Analytes in SERS experiments possess intrinsic Raman resonances in addition to the external plasmonic enhancement. In the discussion of SERS, however, intrinsic resonances and their variation with the molecule’s dielectric surrounding are often neglected, and enhancement factors are determined by referring the SERS intensity to Raman scattering on molecules in a solution or powder form. For a proper assignment of the enhancement factor, it is important to consider both intrinsic and extrinsic enhancement in SERS measurements because each affects the total intensity and the energetic position of the plasmonic and molecular resonance.

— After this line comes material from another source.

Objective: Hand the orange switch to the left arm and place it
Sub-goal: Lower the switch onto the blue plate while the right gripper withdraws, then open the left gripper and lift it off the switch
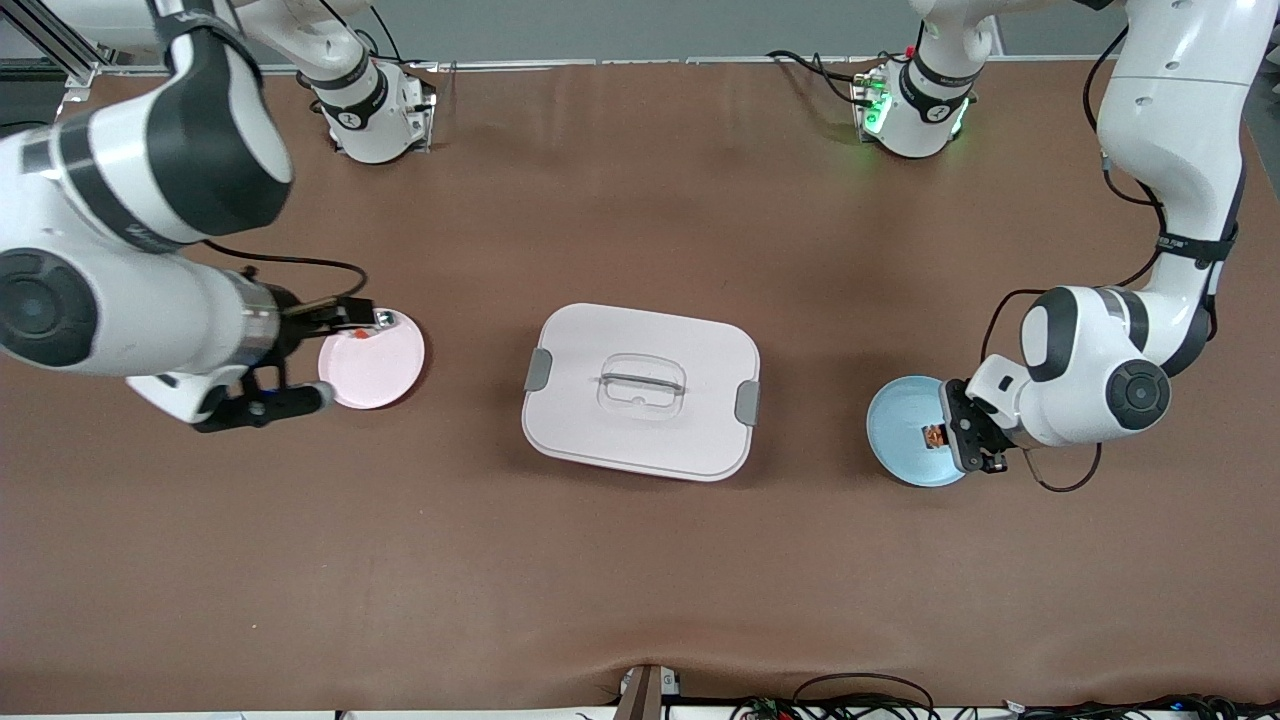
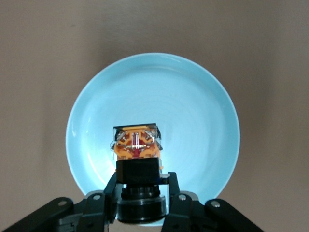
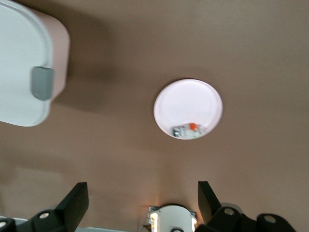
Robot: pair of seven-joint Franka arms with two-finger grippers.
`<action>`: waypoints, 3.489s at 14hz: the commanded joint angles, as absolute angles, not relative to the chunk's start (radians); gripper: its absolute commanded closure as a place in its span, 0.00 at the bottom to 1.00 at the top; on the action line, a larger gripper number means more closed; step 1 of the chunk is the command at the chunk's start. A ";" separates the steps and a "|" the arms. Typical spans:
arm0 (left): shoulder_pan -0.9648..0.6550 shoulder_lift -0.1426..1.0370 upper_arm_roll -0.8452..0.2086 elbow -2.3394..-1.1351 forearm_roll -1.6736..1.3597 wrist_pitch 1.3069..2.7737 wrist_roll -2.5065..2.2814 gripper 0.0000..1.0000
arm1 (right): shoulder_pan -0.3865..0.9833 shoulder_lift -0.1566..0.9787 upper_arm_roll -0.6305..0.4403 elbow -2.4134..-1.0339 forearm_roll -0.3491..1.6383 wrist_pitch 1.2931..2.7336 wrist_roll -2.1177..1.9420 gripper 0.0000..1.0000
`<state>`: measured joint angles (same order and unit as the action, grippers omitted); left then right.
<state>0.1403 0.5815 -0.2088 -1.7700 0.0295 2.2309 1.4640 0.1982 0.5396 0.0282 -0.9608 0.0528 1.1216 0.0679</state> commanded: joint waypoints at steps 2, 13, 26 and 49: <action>0.182 0.568 -0.219 -1.818 0.049 2.273 1.656 1.00 | 0.127 0.517 0.043 -0.973 0.009 1.051 0.043 0.00; 0.175 0.603 -0.230 -1.876 0.025 2.373 1.706 1.00 | -0.017 0.499 0.045 -0.976 -0.034 0.980 -0.008 0.00; 0.169 0.528 -0.285 -1.894 -0.023 2.340 1.409 0.00 | -0.083 0.468 0.052 -0.979 -0.006 1.052 -0.005 0.00; 0.219 0.158 -0.275 -1.505 0.072 1.628 -0.015 0.00 | -0.066 0.014 0.054 -1.494 0.058 1.380 0.015 0.00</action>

With wavelength-dependent Raman measurements, it is possible to simultaneously study the molecular and plasmonic resonances and ultimately disentangle their individual contributions to the Raman enhancement. For the nonresonant Raman reporter graphene suspended over a gold dimer, the plasmonic resonance was measured for a single hotspot.[19,20] To investigate the interplay of intrinsic and plasmonic resonance, it was shown that carbon nanotubes (CNTs) can reliably be placed in plasmonic hot spots by dielectrophoretic deposition.[15,21−23] Using functionalized CNTs allows molecules to be brought in the plasmonic hotspot. Different endohedral and exohedral functionalization approaches are used to attach molecules to CNTs.[24] Encapsulating molecules inside of the CNT has the advantage that the molecules are chemically protected from the environment. The CNT wall also protects the molecules against reactive oxidizing species that prevent photobleaching and enable long optical measurement on the same system. Another advantage is the alignment of some molecules, for example, rodlike molecules such as α-sexithiophene (α-6T), inside of the CNT. In this way, the orientation of the molecules may be determined from microscopy images.[25] Some of us showed in SERS experiments at fixed wavelengths that encapsulated α-6T do not experience chemical enhancement when placed inside a gold dimer, making them ideal model systems for studying the combination of plasmonic and intrinsic resonances.[26]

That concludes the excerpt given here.